“We can see where we show up in ChatGPT now, and this is great. But who acts on it?"
I hear a version of this most weeks. Seeing your AI visibility is the easy part, and even that is new for most. Acting on it, week after week, is where enterprises stall because it doesn't belong to any one team, and no tool changes that on its own.
To see why, it helps to go back to what search used to be.
There was a ranking. There was a results page. There was a No. 1 spot. And because there was a No. 1 spot, someone could own the work to get there.
That fact shaped everything downstream. It set the KPIs, scoped the technical audits and drove the content calendars. In many enterprises, SEO became a defined capability because the unit of value, rank, was defined.
GEO changes that.
Generative engine optimization is not about winning one position on one results page. There is no single No. 1 spot in an AI-generated answer. The questions are different now: How often is your brand mentioned across ChatGPT, Claude, Gemini, Copilot, Perplexity and every AI-driven discovery experience that follows?
When you are mentioned, what is the context? Is the sentiment positive, neutral or negative? Are you cited as a trusted source, or are your competitors shaping the answer instead?
That shift sounds like a measurement change. It isn’t. It’s an operating model change.
Frequency cannot be produced by one team. A brand’s visibility inside AI-generated answers is shaped by technical SEO, content quality, structured data, expert authority, brand consistency, PR, third-party citations, analytics and ongoing optimization.
It can have a single owner. It cannot have a single producer. That is where many enterprise GEO initiatives start to stall.

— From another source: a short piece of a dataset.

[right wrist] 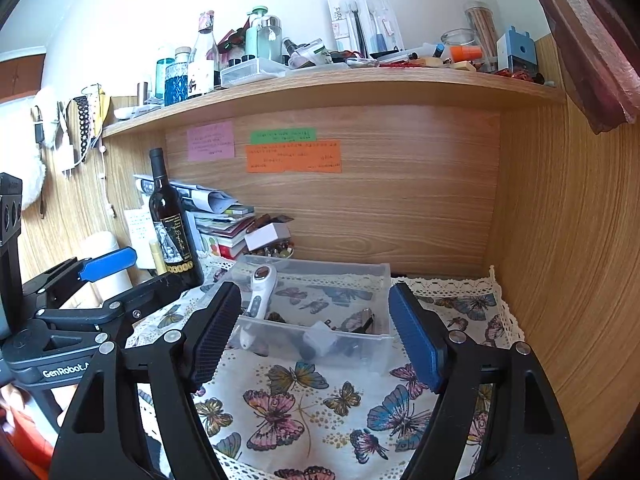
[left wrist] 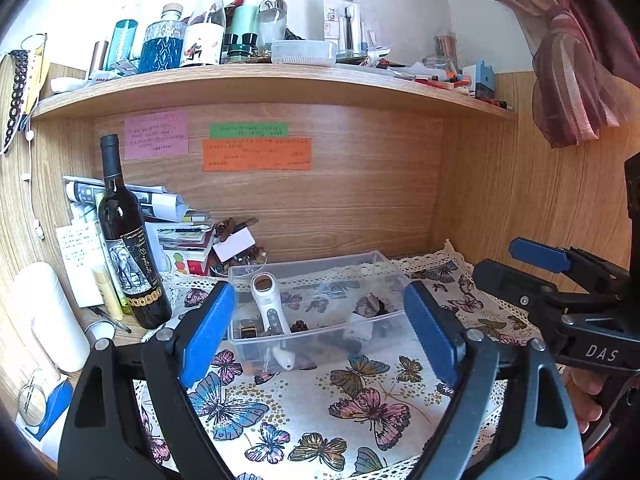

The technology is there, but the organization was built for a different game.
Why GEO breaks the way marketing teams are wired
Most marketing organizations are built in functional verticals.
SEO owns rankings and technical performance. Content owns editorial planning and page production. Brand owns messaging. PR and communications own external visibility. Analytics owns reporting. Digital teams own platforms. Agencies sit around the edges, each with their own scopes, dashboards and delivery rhythms.
That model made sense when a ranking position was the unit of value. It makes far less sense when the unit of value is frequency across everything.
This is especially visible in enterprises. SEO may sit in a central digital team. Brand may be governed from regional HQ. PR may be run through a local agency. Content may be fragmented across product lines, countries or business units. Analytics may report on sessions and conversion, while communications reports on reach and share of voice.
Each function may be doing its job well, but GEO exposes gaps between them.
A single citable AI answer needs several things to be true at once:
- The page needs to be technically accessible.
- The content needs to answer the question clearly.
- The headings need to express the logic of the topic.
- Schema needs to help the model understand the entity relationships.
- The author and evidence need to signal expertise.
- Third-party sources need to reinforce the claim.
- Analytics needs to track whether any of this is changing visibility.
That is not a linear workflow. It is a connected system. Most enterprises are not set up to manage it that way.
This is why GEO cannot be treated as “SEO plus AI.” It reaches too far into the organization for that. It changes who needs to collaborate, what they need to know and how quickly they need to act.
If your GEO program has an owner but no cross-functional authority, it is a side project waiting to be deprioritized.
Iva Asche | SVP Adobe Solutions, Valtech
GEO is a practice, not a project
The instinct in many enterprises is to treat every new discipline as a project: Kick-off. Sprint. Launch. Report.
GEO does not fit that shape.
AI-generated answers are not static. LLMs update. Retrieval systems change. Competitor citations rise and fall. New third-party sources appear. Old content becomes stale. A page that is visible today can lose relevance next month if the market moves faster than your content does.
That means GEO is a daily and weekly practice.
It is a rhythm of monitoring, content updates, prompt analysis, technical improvements, authority-building and measurement. It needs ownership, but it also needs repeated behavior. People have to know what they are looking for, how to act on it and how their work contributes to visibility.
A six-week GEO sprint can create momentum. It cannot create lasting visibility on its own.
The organizations that win will be the ones that embed GEO into how marketing works: in briefs, editorial planning, technical governance, PR strategy, reporting cycles and decision-making.